To read the original article in full go to : Are you exercising at the wrong time? How your body clock can affect your workouts.

Below is a short summary and detailed review of this article written by FutureFactual:

Chronotypes and Exercise: Aligning Workouts with Your Body Clock May Boost Health Benefits

Researchers explore how your natural body clock, or chronotype, influences the benefits you get from exercising. The study found that aligning workouts with chronotype can improve blood pressure, aerobic fitness, blood glucose, cholesterol, and sleep, particularly for strong morning or evening types. However, even misaligned training still provides health benefits, and intermediate chronotypes may respond differently. Practical guidance includes determining your chronotype and scheduling training accordingly, while also considering factors like body temperature, sleep quality, and wind-down time before bed.

  • Morning types may benefit from exercising soon after waking.
  • Evening types tend to perform better with workouts in the evening, but misalignment does not negate benefits.
  • Intermediate chronotypes (about 60% of adults) may experience less sensitivity to training time.
  • Sleep and temperature influence workout performance, with a general two-hour gap between exercise and bedtime recommended.

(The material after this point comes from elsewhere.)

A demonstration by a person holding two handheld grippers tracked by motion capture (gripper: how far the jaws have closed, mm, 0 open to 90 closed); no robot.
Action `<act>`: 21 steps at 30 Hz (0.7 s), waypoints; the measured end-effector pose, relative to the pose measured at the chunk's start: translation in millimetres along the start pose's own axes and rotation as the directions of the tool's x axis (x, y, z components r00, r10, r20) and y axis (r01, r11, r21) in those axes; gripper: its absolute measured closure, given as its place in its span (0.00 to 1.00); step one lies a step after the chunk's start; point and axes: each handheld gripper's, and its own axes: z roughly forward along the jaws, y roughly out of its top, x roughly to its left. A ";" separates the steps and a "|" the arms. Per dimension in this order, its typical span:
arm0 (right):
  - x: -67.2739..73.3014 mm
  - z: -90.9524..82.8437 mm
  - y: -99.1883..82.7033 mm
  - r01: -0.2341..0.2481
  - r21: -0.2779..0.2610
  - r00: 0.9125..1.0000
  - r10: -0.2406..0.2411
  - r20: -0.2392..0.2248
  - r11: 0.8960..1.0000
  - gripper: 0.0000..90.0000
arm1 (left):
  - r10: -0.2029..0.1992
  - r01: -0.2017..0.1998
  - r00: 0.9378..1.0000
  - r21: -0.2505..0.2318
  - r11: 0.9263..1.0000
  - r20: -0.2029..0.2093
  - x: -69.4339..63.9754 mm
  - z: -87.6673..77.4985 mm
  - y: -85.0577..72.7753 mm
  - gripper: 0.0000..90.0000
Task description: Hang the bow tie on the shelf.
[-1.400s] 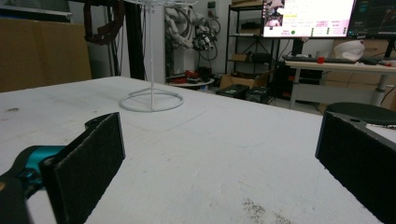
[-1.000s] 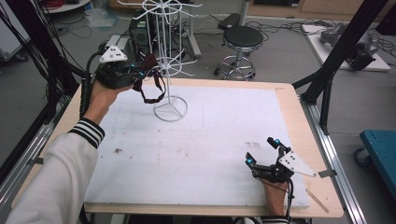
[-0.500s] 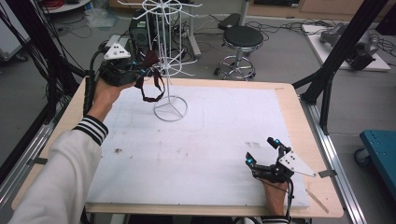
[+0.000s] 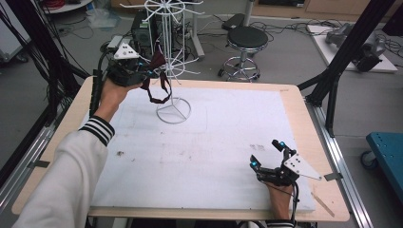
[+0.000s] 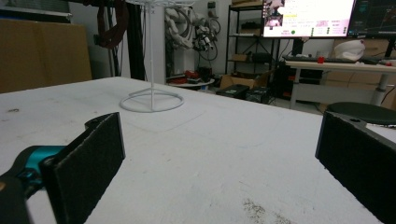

Overview: Chronotypes and circadian rhythms

The article explains that people differ in their chronotypes, a biological tendency to prefer certain times for sleep, waking and activity. Early chronotypes feel sharp in the morning, while late chronotypes perform better in the afternoon or evening, with intermediates falling in between. These patterns are tied to the circadian system, the body’s 24-hour cycles that regulate physiology, behavior and health. The system is governed by clocks across organs, built from proteins and genes that coordinate when we are alert or sleepy. Because circadian rhythms influence blood pressure, heart rate, blood sugar and vessel function—factors also affected by exercise—matching workouts to chronotype could theoretically boost benefits from physical activity.

"There’s no single best time to exercise that works for everyone."